GoLang-具有HTML的XmlPath选择器

Question

I am looking at the documented example here , but it is iterating purely over an XML tree, and not HTML. 我正在看这里记录在案的示例，但是它纯粹是在XML树而不是HTML上进行迭代。 Therefore, I am still partly confused. 因此，我仍然有些困惑。

For example, if I wanted to find a specific meta tag within the head tag by name, it seems I cannot? 例如，如果我想按名称在head标签中找到特定的meta标签，看来我做不到？ Instead, I need to find it by the order it is in the head tag. 相反，我需要按head标签中的顺序查找它。 In this case, I want the 8th meta tag, which I assume is: 在这种情况下，我需要第8个meta标签，我假设是：

headTag, err := getByID(xmlroot, "/head/meta[8]/") headTag，err：= getByID（xmlroot，“ / head / meta [8] /”）

But of course, this is using a getByID function for a tag name - which I don't believe will work. 但是，当然，这是将getByID函数用于标记名称-我认为这不起作用。 What is the full list of "getBy..." commands? “ getBy ...”命令的完整列表是什么？
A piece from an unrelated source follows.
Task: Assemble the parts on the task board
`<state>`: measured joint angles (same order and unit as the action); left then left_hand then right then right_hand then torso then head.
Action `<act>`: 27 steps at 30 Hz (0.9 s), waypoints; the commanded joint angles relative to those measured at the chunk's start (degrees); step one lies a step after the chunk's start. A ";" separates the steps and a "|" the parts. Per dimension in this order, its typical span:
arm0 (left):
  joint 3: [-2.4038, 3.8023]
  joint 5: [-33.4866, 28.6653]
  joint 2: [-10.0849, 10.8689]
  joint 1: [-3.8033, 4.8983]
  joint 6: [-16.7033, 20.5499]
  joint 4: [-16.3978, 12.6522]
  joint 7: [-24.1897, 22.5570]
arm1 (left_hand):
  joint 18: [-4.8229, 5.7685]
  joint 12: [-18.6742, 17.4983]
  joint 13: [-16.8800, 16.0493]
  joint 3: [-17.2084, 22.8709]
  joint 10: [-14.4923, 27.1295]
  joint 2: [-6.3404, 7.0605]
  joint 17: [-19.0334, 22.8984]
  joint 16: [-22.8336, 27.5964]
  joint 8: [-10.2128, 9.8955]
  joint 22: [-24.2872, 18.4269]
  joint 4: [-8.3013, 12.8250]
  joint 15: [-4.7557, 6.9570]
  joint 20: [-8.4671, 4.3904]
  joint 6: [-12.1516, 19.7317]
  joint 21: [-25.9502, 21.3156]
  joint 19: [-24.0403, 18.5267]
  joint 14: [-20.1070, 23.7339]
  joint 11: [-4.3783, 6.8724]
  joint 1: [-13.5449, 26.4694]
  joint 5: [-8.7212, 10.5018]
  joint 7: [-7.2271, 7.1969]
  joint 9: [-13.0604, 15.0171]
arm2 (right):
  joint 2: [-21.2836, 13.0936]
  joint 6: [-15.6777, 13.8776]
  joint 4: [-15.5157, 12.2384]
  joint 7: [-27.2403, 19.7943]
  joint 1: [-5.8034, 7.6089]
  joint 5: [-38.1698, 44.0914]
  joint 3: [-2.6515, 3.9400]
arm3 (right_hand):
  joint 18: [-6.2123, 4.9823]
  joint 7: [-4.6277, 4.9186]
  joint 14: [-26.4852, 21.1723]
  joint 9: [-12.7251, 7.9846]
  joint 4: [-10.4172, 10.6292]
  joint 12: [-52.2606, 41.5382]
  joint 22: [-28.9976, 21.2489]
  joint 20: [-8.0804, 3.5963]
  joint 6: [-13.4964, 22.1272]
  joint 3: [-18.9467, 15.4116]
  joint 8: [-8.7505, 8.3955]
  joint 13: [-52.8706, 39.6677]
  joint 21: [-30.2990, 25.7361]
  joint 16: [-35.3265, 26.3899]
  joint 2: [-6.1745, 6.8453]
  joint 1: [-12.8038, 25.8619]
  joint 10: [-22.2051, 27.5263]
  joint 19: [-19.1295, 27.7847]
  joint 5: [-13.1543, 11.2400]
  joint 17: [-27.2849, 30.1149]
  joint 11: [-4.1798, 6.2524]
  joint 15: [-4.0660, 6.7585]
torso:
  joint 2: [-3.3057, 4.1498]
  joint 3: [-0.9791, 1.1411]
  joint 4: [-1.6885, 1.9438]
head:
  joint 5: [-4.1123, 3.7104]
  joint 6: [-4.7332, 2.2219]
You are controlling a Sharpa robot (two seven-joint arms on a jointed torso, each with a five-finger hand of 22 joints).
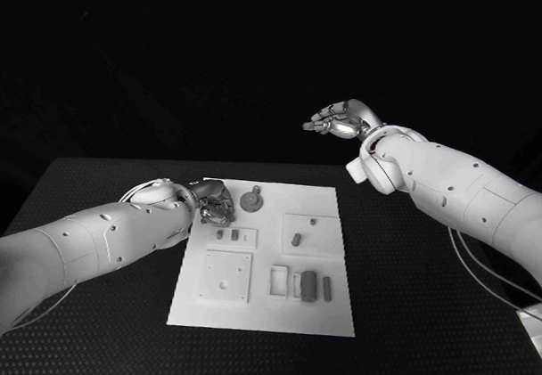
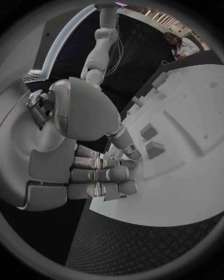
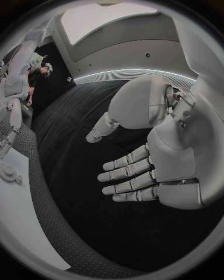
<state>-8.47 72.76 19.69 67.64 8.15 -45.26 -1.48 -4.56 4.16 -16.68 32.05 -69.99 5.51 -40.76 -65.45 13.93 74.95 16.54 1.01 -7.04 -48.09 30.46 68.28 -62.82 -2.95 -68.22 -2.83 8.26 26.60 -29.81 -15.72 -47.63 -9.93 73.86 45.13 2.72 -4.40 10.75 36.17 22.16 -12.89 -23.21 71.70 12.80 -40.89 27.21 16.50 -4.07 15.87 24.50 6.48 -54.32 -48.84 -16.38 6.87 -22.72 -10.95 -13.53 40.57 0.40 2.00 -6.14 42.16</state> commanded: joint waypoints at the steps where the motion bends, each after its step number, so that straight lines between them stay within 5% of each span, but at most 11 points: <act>1: -0.19 0.04 0.64 -0.33 -0.94 0.26 1.08 | -2.62 0.39 -0.27 -0.03 2.38 0.01 0.06 -0.37 0.07 1.33 0.05 0.11 0.23 0.19 0.23 -0.13 0.46 -2.35 -0.45 -0.14 -0.14 -0.04 | -0.56 0.89 -0.25 -0.41 -0.14 0.06 0.03 | -0.03 2.71 0.42 -0.10 -0.24 -0.07 0.23 -0.08 0.44 0.08 0.33 0.06 -0.27 -0.20 -0.63 -0.19 0.23 -0.01 -0.09 -0.15 -0.25 -0.06 | -0.02 -0.01 0.03 | 0.07 -0.20; 11: 0.02 -1.20 2.68 -0.31 1.11 0.39 0.99 | -2.68 0.38 -0.47 0.00 2.99 0.84 0.07 -1.12 0.15 1.41 0.07 0.00 0.27 0.59 0.81 -0.14 0.55 -2.48 -1.29 -0.14 -0.70 -0.07 | -2.49 0.87 -2.19 -0.08 -0.75 0.63 0.03 | -0.51 2.41 1.41 -0.19 -0.75 -0.15 0.58 -0.24 0.16 0.49 0.67 0.04 -0.33 0.16 -0.96 -1.02 0.14 -1.32 -0.09 -0.46 -0.22 0.29 | 0.00 -0.02 -0.02 | 0.10 -0.42; 15: 0.37 -4.08 3.59 -0.22 2.41 0.26 0.49 | -2.71 0.52 -0.58 0.06 2.91 0.70 0.07 -1.31 0.28 1.41 0.00 0.01 0.29 0.48 0.98 -0.12 0.57 -2.46 -1.35 -0.14 -0.51 -0.03 | -3.56 1.59 -3.04 0.61 -1.08 2.66 0.03 | -1.55 2.09 3.44 -0.29 -2.09 -0.25 0.68 -0.47 -0.30 1.18 1.15 0.03 -0.37 0.85 -1.41 -2.48 -0.04 -4.13 -0.08 -0.93 -0.15 1.06 | -0.03 -0.03 0.05 | 0.01 -0.53; 19: 1.13 -14.23 5.42 0.43 2.68 -0.50 -0.94 | -2.19 0.85 -0.93 0.61 2.95 0.12 1.36 0.49 1.27 0.78 -0.18 -0.24 0.83 -0.82 -0.41 -2.56 2.83 -2.70 -0.49 -0.13 0.34 0.28 | -4.83 3.12 -3.87 1.67 -1.53 6.81 0.02 | -2.93 1.71 6.77 -0.14 -3.78 -0.87 0.52 -0.73 -1.27 2.28 1.94 -0.09 -0.24 2.14 -2.34 -6.29 -1.32 -7.91 -0.12 -1.68 0.39 2.41 | -0.02 -0.02 -0.02 | -0.02 -0.93; 22: 1.68 -25.83 7.59 1.03 -1.47 -2.07 -2.53 | -1.45 1.52 -1.40 1.47 2.80 -1.04 3.49 3.73 1.76 -0.65 -0.28 -0.42 1.29 -1.20 -3.09 -4.73 4.51 -2.79 0.73 -0.21 1.61 0.39 | -6.30 8.86 -4.97 2.77 -2.08 10.70 -0.01 | -4.25 1.46 10.15 0.00 -3.90 -0.92 -0.07 -0.91 -1.87 2.50 2.44 0.01 -0.35 3.43 -2.88 -9.10 -1.90 -11.52 -0.09 -2.60 0.59 3.87 | -0.03 -0.06 0.00 | -1.11 -1.42; 27: 2.58 -35.00 12.40 1.37 -2.21 -5.91 -5.01 | -0.82 3.49 -2.22 1.55 2.87 -2.10 5.08 5.66 3.40 -1.94 -0.15 -0.27 1.12 -1.90 -5.02 -4.60 4.15 -2.52 1.59 -0.21 1.84 0.77 | -9.08 9.72 -9.01 4.41 -3.16 18.45 -0.20 | -5.99 1.21 14.88 0.38 -3.88 -1.75 -0.67 -1.08 -3.42 2.41 3.38 -0.25 -0.10 5.20 -3.34 -10.86 -4.35 -16.70 -0.11 -4.08 1.55 5.89 | -0.02 0.07 -0.06 | -1.56 -1.93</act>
<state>-5.93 50.07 31.54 68.88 8.48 -50.26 -3.06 -3.22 7.42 -18.81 33.37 -67.02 3.72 -35.83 -59.99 17.14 73.12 16.28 0.61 -5.73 -49.82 25.63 63.64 -58.53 -5.56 -66.75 -2.83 10.00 27.33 -38.48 -9.90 -55.67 -7.43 70.89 55.45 2.55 -9.65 11.31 50.48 22.49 -16.69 -24.78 71.07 11.77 -44.09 29.73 19.75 -4.22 15.61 29.46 3.31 -64.71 -52.83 -32.49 6.88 -26.63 -9.50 -7.87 40.54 0.36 1.99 -7.44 40.51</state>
Then, the problem is, how do I access the meta tag's contents? 然后，问题是，如何访问元标记的内容？ The documentation only provides examples for the inner tag node content. 该文档仅提供内部标记节点内容的示例。 However, will this example work?: 但是，此示例是否有效？：

resp.Query = extractValue(headTag, @content ) resp.Query = extractValue（headTag， @content ）

The @ selector confuses me, is this appropriate for this case? @选择器使我感到困惑，这是否适合这种情况？

In other words: 换一种说法：

Is there a proper HTML example available? 是否有合适的HTML示例可用？
Is there a list of correct selectors for IDs, Tags, etc? 是否有ID，标签等正确选择器的列表？
Can Tags be found by name, and content extracted from its inner content tag? 可以按名称找到标签，并且从其内部内容标签中提取内容吗？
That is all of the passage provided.